- **WORK TO COMPLETE**: The lines of the records that include "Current" should all be copied.

── DATA FOR THE TASK ──

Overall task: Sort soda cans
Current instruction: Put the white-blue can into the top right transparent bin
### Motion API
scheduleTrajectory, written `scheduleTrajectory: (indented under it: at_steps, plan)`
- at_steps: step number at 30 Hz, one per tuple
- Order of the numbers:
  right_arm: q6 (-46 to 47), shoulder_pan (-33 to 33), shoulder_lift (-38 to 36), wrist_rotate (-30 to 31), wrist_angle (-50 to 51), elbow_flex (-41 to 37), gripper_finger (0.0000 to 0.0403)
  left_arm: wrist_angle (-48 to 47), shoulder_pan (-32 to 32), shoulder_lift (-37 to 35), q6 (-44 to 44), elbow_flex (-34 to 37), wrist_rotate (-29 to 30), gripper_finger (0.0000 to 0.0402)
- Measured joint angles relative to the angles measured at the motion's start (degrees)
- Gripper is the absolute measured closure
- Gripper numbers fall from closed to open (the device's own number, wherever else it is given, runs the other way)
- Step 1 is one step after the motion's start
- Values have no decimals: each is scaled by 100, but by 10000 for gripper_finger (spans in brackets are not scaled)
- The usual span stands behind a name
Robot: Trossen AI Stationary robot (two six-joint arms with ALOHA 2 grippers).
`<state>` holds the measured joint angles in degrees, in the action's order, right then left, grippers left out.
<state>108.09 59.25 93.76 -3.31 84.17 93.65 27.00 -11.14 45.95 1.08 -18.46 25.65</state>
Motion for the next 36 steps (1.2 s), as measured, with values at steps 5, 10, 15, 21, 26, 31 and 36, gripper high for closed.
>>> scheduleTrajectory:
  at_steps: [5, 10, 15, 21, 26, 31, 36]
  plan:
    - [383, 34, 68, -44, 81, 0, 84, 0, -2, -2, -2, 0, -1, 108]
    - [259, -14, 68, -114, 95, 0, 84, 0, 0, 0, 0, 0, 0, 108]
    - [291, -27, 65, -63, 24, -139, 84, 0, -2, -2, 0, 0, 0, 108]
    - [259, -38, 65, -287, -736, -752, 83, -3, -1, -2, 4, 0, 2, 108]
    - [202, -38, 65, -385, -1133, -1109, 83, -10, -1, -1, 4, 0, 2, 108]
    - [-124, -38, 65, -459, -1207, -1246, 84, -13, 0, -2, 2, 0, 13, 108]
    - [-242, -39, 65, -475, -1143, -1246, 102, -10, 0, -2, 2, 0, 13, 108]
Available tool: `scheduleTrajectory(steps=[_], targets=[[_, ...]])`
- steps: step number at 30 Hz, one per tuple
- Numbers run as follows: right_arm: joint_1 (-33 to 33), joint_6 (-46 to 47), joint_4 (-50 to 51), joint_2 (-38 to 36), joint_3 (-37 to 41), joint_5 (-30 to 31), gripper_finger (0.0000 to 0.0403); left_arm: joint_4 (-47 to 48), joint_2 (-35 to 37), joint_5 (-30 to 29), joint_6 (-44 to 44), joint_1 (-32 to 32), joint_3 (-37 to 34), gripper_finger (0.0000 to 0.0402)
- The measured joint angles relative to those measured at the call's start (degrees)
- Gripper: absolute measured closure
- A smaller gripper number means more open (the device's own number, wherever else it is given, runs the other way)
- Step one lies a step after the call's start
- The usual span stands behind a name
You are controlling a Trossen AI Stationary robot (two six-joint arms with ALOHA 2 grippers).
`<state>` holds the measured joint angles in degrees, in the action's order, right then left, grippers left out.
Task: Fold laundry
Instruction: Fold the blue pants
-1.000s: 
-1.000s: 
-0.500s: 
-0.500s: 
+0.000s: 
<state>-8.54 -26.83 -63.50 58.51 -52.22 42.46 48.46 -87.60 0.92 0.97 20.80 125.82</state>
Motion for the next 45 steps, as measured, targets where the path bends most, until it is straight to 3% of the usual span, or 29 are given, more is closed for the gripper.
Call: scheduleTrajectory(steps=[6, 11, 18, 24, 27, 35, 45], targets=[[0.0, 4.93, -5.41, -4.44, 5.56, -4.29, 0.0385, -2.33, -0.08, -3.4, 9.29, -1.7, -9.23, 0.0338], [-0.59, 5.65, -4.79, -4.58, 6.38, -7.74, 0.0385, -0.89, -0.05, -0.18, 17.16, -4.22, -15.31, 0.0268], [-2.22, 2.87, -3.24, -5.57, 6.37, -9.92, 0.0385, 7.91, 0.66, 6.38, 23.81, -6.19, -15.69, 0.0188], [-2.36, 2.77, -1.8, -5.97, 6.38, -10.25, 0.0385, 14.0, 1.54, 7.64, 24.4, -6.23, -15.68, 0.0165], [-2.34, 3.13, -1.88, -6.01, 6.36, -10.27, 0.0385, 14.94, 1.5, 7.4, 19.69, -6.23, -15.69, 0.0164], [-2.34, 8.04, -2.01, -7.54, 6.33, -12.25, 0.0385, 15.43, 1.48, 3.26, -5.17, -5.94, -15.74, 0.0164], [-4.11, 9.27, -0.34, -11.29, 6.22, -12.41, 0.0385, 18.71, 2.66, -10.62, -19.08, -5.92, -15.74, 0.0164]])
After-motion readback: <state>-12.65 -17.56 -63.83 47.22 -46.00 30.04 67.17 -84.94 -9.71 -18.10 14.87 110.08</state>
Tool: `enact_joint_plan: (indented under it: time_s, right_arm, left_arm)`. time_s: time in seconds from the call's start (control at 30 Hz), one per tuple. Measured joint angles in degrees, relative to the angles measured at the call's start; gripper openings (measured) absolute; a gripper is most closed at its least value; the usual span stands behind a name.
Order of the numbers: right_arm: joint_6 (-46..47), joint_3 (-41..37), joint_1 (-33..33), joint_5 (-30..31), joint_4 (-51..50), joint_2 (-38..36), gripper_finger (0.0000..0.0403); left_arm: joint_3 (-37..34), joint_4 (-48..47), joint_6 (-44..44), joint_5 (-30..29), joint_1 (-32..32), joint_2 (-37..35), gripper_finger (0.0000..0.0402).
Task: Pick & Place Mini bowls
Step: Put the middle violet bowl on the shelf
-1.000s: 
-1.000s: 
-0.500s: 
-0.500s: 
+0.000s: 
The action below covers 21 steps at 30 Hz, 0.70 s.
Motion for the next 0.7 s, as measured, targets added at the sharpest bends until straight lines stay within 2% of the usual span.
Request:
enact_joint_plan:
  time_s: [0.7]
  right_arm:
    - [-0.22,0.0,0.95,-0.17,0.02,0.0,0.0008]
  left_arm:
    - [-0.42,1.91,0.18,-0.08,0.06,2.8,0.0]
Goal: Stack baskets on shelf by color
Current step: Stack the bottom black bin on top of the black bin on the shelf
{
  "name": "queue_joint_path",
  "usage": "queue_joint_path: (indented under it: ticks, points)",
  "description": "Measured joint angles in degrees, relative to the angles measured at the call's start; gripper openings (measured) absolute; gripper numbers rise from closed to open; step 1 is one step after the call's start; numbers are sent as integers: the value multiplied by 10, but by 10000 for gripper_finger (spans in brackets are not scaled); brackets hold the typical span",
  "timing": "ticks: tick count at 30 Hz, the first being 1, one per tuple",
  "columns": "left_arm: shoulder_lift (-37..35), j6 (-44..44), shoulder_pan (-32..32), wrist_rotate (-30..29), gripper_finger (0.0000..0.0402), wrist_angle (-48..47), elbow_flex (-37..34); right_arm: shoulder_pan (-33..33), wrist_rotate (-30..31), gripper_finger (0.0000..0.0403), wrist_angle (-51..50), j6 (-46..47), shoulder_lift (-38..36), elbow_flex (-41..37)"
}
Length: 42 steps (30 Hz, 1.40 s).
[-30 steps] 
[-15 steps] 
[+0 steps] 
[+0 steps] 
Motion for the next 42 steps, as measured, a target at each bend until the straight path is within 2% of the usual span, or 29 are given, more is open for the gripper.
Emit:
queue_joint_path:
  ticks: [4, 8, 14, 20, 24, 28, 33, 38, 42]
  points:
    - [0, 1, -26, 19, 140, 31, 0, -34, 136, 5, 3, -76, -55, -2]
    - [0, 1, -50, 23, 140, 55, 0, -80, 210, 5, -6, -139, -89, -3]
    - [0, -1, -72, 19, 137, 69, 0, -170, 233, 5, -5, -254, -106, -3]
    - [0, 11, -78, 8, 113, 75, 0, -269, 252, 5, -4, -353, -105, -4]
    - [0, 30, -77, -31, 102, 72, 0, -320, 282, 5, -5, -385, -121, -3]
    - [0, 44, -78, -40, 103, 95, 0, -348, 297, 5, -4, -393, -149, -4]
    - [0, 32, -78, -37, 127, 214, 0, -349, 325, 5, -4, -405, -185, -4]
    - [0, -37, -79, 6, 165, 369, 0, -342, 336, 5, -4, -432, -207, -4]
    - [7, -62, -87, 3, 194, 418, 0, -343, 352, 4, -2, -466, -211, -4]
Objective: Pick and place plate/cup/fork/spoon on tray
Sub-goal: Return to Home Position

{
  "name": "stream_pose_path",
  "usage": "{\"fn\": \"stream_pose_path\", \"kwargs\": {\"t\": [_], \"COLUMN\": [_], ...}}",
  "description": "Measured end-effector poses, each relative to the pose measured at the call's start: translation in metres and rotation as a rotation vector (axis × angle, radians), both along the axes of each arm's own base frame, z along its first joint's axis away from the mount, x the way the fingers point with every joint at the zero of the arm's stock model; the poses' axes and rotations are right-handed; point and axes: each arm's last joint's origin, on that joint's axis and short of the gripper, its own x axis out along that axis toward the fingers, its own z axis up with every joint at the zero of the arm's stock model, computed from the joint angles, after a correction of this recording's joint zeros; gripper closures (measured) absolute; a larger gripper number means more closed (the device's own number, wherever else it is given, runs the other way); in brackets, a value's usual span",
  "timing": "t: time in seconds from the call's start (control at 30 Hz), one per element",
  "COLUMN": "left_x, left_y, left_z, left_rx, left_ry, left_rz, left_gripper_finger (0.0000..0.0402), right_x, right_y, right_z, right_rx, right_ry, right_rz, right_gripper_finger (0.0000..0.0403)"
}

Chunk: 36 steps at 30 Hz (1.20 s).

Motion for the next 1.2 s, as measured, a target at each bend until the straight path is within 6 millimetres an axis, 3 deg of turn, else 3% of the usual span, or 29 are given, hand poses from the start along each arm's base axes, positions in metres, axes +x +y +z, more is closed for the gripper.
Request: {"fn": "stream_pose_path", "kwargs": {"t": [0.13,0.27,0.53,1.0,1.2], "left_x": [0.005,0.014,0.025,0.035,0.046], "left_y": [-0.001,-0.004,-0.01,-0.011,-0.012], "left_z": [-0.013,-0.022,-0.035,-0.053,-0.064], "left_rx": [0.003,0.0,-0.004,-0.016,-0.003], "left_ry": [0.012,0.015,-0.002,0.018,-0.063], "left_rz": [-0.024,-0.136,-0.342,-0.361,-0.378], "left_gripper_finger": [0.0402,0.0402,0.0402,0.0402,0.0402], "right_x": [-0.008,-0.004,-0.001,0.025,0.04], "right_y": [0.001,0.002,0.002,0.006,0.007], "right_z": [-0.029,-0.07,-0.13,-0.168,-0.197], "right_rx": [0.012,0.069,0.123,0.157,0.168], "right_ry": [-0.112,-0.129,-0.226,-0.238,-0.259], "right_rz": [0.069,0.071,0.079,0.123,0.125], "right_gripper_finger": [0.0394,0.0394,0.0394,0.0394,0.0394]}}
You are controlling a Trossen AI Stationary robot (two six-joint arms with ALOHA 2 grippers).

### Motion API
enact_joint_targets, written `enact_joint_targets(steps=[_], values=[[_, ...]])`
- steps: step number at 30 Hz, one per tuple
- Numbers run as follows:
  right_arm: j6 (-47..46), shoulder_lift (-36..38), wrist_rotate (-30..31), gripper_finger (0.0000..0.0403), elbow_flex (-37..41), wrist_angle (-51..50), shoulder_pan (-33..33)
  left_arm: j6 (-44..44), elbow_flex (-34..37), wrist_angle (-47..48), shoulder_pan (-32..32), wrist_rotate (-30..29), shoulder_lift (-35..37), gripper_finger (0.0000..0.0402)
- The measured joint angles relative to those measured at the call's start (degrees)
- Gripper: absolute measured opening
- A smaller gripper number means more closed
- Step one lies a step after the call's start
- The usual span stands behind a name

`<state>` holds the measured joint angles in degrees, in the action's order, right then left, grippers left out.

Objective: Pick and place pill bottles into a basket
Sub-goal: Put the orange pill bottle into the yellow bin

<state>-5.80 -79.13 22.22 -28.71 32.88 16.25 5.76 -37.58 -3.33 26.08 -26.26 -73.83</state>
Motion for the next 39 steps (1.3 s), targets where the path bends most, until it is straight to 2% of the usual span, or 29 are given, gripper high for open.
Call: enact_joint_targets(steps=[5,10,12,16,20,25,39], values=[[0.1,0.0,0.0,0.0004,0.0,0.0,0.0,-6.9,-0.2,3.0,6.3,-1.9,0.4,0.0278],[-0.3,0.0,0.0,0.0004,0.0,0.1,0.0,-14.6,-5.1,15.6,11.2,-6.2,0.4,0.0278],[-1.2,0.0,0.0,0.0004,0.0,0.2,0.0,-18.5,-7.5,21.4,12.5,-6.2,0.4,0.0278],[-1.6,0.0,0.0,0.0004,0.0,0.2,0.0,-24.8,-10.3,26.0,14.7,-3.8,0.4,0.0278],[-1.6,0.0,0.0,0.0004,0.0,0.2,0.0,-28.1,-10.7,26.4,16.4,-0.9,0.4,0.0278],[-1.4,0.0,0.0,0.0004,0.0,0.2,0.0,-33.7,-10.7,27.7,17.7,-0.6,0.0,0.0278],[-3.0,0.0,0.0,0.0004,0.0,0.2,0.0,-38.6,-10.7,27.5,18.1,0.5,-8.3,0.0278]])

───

- **ANSWER SPACE**:
Current instruction: Put the white-blue can into the top right transparent bin
Current step: Stack the bottom black bin on top of the black bin on the shelf

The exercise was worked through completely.